═════ DATA FOR THIS EXERCISE

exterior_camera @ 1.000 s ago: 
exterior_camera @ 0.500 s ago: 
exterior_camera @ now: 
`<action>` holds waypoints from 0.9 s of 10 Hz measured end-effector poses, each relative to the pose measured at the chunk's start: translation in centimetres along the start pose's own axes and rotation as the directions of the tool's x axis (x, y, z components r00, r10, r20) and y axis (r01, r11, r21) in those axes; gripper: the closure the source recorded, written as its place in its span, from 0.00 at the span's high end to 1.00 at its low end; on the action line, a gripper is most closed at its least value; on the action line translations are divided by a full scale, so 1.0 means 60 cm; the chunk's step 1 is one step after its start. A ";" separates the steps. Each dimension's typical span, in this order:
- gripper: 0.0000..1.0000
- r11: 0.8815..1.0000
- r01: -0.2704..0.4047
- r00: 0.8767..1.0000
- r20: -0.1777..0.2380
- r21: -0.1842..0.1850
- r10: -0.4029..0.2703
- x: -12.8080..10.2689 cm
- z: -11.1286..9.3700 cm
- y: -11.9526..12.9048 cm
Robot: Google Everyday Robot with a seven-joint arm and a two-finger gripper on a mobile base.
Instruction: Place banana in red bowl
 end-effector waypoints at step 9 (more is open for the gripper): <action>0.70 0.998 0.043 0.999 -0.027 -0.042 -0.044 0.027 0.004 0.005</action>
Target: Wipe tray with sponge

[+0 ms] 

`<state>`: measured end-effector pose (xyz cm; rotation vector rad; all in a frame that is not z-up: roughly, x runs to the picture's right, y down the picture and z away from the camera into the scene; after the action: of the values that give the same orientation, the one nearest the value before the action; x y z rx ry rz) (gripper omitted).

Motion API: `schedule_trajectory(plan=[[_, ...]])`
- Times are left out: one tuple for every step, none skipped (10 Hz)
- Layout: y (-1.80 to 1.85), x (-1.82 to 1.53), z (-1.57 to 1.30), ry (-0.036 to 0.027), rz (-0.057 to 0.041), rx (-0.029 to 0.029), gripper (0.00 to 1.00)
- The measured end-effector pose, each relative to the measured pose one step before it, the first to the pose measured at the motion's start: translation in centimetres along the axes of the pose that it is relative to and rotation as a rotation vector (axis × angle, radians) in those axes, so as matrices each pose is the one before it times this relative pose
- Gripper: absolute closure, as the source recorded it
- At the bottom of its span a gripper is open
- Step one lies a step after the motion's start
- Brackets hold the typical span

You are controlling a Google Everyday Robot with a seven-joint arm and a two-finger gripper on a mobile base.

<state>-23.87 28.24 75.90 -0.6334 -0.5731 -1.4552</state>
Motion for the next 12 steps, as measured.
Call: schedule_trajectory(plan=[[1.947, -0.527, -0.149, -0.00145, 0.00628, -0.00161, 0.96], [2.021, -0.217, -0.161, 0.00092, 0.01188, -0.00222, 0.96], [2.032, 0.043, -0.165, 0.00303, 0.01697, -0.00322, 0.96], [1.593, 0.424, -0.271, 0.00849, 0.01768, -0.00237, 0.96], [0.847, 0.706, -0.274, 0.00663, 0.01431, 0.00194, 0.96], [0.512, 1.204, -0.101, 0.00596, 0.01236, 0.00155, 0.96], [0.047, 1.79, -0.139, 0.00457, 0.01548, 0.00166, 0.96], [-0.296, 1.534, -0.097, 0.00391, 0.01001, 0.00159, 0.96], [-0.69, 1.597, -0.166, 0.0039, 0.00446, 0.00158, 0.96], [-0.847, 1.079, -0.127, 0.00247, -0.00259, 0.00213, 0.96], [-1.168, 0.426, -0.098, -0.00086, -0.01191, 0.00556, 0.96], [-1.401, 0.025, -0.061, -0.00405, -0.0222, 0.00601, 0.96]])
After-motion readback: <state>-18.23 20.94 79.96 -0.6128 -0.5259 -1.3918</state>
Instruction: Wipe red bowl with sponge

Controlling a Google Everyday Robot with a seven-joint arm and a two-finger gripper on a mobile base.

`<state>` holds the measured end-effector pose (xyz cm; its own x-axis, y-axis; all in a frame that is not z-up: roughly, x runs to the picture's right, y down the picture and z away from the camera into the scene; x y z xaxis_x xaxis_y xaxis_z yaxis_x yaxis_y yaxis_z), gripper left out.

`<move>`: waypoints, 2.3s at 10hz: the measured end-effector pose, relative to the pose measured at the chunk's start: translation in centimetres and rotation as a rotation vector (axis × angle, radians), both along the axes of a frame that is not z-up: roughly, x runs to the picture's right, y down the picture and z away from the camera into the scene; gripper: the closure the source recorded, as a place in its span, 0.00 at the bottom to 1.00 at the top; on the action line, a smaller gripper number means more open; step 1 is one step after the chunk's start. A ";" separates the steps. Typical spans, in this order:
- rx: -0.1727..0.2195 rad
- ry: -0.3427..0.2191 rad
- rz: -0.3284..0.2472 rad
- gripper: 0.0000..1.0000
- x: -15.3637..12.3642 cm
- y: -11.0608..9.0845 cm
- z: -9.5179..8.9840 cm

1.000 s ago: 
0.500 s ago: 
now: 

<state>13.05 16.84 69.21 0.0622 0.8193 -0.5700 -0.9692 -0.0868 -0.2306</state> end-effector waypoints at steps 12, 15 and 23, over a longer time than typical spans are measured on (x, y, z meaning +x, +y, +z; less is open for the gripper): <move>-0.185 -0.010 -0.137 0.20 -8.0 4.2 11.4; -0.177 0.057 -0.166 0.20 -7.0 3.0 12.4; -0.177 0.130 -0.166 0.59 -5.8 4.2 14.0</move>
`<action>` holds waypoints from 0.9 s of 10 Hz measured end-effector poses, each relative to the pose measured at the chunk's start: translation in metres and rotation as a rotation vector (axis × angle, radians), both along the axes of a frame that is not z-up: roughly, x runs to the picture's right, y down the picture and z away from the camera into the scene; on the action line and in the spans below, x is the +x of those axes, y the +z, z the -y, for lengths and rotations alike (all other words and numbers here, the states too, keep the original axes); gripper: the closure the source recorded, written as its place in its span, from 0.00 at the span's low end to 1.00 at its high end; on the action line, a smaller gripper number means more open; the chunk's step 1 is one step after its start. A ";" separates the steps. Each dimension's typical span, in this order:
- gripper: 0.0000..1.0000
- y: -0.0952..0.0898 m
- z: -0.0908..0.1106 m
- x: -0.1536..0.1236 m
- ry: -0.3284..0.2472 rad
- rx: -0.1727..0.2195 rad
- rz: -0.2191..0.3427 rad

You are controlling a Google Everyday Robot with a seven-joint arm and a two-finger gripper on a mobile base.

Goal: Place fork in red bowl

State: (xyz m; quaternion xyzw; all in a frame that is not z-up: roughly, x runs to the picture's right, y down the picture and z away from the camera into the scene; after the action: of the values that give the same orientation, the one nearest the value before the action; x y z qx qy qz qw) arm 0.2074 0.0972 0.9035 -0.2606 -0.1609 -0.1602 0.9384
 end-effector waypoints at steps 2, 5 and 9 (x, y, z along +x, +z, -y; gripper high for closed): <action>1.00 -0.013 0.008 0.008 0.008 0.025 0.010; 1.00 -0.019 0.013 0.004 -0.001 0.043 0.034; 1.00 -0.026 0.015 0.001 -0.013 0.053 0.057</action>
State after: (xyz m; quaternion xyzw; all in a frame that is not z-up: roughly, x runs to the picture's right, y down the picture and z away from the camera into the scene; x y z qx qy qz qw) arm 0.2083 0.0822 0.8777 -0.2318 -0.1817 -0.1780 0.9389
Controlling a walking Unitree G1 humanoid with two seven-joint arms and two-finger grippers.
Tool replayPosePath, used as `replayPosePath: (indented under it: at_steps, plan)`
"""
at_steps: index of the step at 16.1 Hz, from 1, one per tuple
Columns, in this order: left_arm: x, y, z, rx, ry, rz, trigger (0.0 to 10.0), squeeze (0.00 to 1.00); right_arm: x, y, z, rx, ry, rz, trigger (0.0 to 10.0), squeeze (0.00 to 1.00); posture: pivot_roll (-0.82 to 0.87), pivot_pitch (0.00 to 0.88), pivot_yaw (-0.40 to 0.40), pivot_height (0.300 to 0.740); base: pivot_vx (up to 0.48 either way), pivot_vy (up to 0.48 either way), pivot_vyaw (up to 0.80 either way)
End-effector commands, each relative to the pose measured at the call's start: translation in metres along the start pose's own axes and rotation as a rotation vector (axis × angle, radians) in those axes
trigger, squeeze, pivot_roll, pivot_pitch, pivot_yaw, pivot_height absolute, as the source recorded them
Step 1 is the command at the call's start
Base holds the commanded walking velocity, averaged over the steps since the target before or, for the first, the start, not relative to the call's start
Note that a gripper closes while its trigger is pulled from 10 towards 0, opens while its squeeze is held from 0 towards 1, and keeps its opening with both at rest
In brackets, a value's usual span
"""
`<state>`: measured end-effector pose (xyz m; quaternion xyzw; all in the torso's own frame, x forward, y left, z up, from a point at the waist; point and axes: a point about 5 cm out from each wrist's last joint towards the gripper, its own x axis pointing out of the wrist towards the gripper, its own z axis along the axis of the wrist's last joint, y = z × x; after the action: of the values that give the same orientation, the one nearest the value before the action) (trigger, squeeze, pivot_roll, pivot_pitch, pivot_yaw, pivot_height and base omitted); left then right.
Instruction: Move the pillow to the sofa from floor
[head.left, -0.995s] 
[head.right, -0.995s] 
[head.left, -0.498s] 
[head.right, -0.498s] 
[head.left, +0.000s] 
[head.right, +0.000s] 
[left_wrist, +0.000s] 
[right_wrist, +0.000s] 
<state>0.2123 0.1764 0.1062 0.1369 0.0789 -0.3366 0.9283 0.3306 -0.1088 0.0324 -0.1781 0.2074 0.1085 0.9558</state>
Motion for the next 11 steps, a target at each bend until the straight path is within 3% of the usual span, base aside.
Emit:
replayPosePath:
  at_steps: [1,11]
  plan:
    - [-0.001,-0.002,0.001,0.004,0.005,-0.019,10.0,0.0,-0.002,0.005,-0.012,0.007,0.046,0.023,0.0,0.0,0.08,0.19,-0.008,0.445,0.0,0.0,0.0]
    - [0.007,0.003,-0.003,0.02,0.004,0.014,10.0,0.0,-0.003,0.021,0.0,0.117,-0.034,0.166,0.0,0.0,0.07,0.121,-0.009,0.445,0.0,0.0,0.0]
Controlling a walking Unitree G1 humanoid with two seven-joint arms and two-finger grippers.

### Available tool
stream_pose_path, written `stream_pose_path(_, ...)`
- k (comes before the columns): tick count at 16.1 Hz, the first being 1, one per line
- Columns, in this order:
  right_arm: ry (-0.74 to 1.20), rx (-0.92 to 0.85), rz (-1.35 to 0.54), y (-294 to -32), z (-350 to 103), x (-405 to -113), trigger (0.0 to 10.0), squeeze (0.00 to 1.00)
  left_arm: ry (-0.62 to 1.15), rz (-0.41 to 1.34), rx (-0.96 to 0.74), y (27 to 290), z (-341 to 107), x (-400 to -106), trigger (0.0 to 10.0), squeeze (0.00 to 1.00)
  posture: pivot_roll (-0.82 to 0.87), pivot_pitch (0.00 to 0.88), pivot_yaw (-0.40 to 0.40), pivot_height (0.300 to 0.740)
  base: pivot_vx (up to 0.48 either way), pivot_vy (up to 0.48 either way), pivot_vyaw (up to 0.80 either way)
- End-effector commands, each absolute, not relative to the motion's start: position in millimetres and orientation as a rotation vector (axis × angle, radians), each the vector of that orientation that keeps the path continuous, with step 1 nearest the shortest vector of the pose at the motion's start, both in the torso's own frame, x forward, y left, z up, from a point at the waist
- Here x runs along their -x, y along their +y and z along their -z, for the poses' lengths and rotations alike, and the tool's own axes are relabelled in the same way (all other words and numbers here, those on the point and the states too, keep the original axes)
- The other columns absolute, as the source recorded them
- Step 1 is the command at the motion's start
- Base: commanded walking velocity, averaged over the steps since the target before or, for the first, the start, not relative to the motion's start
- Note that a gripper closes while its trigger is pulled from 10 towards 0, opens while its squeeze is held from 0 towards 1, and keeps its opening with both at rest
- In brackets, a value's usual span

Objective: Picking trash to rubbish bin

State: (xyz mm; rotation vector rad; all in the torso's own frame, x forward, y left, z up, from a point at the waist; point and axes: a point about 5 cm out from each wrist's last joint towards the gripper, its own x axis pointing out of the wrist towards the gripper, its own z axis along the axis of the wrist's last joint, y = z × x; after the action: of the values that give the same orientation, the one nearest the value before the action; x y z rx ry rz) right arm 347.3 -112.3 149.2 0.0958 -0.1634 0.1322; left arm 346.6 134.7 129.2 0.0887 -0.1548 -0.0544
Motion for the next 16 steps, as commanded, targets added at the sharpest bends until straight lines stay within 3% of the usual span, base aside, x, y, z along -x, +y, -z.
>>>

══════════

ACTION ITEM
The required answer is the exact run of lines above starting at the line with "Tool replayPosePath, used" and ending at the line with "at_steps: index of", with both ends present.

TASK OUTPUT
Tool replayPosePath, used as `replayPosePath: (indented under it: at_steps, plan)`
"""
at_steps: index of the step at 16.1 Hz, from 1, one per tuple

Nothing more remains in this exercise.